I had been pushing him to follow through with this process for 20 years and when he finally agreed he was met with further rejection from someone he’d never met. The one friend I confided in said I should have just left things alone and that things happened the way they were supposed to in the past so I shouldn’t have pushed to change them now…I felt extremely guilty.

A year or two afterward, I asked my mother to buy DNA tests in a last-ditch effort to find some additional information. My mother and I ordered Ancestry.com DNA tests. My father lives and works overseas so we planned to get him one at a later date. We spit into the tubes and mailed them off.

My test came back and noted that the migration pattern for my ancestors ended in South Carolina. My first connection was a cousin who contacted me and said that we were descendants of the Lumbee Tribe and that we had family who had migrated from Robeson, North Carolina to South Carolina. I gave the few details I had about my dad’s biological family but it was another dead end.

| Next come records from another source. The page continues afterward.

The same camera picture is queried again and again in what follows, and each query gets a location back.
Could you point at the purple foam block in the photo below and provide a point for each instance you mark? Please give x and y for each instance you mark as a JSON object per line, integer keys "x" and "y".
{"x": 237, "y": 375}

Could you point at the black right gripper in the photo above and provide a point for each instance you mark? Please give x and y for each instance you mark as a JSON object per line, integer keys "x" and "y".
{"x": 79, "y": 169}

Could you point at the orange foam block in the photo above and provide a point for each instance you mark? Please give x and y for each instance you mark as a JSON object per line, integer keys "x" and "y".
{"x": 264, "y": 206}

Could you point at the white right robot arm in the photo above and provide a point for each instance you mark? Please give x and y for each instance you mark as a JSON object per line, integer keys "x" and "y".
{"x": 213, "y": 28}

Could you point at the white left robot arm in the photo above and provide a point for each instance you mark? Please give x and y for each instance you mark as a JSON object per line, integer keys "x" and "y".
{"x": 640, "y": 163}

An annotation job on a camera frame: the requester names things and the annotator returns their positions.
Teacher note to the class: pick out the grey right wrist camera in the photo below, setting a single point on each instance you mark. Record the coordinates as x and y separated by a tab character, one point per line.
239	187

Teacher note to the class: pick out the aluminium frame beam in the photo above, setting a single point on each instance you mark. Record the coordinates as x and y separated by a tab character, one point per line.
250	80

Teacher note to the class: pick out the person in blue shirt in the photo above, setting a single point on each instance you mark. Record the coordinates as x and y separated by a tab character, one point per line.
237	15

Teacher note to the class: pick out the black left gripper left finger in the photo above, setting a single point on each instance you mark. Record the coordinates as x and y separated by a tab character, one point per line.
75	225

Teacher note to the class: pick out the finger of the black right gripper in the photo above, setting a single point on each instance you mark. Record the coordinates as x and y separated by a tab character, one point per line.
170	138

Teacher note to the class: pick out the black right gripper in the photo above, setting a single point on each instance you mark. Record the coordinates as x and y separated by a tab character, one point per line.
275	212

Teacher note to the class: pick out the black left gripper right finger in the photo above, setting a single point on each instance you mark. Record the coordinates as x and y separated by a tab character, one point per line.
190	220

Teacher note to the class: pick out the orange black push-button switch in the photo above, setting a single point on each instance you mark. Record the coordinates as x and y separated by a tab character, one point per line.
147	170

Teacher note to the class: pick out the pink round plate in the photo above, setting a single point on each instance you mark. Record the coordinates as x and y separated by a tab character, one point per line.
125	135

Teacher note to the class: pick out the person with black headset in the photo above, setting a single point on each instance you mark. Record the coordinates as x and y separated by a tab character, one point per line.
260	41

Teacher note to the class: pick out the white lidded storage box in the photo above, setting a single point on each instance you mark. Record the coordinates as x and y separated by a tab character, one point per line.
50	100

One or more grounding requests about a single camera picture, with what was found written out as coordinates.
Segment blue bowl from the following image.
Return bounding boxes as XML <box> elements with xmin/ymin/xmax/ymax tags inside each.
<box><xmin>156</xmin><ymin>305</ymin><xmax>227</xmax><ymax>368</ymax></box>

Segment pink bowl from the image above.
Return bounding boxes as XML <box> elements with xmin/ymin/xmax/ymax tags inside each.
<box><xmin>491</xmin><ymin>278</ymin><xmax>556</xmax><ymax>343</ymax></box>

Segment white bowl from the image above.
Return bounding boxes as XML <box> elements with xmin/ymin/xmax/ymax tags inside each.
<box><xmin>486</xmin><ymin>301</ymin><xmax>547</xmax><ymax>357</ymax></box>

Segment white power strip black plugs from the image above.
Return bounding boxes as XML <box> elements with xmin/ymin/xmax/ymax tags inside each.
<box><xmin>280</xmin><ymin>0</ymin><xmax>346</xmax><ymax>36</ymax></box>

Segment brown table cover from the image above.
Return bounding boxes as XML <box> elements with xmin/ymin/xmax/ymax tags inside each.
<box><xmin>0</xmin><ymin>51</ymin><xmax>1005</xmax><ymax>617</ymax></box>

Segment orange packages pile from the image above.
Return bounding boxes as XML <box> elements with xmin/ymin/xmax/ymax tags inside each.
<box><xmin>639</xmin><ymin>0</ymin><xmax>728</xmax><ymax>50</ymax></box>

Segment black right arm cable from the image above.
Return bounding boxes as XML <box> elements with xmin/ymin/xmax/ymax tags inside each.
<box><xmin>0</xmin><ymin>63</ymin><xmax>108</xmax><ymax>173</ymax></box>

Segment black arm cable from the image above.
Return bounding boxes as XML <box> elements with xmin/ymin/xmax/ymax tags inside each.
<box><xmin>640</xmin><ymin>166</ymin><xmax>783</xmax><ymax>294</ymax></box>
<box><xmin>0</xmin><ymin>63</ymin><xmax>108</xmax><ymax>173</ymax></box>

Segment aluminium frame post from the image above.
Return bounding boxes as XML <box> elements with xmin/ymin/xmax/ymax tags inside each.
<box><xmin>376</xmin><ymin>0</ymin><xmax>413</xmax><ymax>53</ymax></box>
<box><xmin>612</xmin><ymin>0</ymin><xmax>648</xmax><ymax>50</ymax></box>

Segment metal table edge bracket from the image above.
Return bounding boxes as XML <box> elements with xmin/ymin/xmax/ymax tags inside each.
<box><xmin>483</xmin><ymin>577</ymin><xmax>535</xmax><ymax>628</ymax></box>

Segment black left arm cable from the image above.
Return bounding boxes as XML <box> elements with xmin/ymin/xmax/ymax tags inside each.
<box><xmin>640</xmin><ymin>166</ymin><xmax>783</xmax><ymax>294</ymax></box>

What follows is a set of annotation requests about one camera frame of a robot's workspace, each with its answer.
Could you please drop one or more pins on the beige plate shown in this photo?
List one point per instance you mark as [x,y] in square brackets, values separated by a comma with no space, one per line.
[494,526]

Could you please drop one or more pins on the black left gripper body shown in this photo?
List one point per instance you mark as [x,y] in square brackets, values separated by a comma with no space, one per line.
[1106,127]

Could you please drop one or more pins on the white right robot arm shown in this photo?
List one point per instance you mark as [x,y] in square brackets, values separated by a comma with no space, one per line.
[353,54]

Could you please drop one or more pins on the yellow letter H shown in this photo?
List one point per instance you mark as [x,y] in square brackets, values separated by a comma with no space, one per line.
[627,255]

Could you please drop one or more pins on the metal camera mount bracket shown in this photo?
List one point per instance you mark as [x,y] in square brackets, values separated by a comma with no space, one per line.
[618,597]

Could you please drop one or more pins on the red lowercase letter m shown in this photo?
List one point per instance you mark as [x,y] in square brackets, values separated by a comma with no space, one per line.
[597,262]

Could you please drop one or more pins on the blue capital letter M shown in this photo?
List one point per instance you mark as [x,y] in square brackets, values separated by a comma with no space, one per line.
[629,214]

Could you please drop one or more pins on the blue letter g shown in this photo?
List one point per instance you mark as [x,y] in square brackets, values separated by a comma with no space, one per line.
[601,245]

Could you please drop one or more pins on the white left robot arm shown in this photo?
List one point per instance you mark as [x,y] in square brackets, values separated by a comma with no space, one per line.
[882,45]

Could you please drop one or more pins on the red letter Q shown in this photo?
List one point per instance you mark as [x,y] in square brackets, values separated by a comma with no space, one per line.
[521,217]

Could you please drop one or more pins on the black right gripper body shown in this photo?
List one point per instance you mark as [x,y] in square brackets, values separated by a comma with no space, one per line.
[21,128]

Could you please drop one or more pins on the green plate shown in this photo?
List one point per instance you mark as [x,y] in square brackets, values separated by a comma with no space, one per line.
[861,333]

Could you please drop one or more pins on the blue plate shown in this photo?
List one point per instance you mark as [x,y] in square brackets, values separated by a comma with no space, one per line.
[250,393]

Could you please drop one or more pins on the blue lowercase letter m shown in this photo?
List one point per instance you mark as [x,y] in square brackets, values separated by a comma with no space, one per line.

This cousin put me on to GEDMatch.com and gave me some additional information about the migration to South Carolina which was very helpful.

When my father was able to complete his test some months later, I loaded all of our results on to GEDMatch and let it be.

I had one promising lead a few months afterward when I sent out messages to all of my first and second cousins on Ancestry.com containing a few details about my dad’s biological family: did they know anyone living in South Carolina in 1959? Did they have a relative in their 80s living in South Carolina? Did they know a woman widowed in South Carolina in the late 1950s? I received one response from someone who said they had relatives from New York who moved to South Carolina and on to Florida during this period. We exchanged a few details but they didn’t know anything about an adoption and I hit another dead end.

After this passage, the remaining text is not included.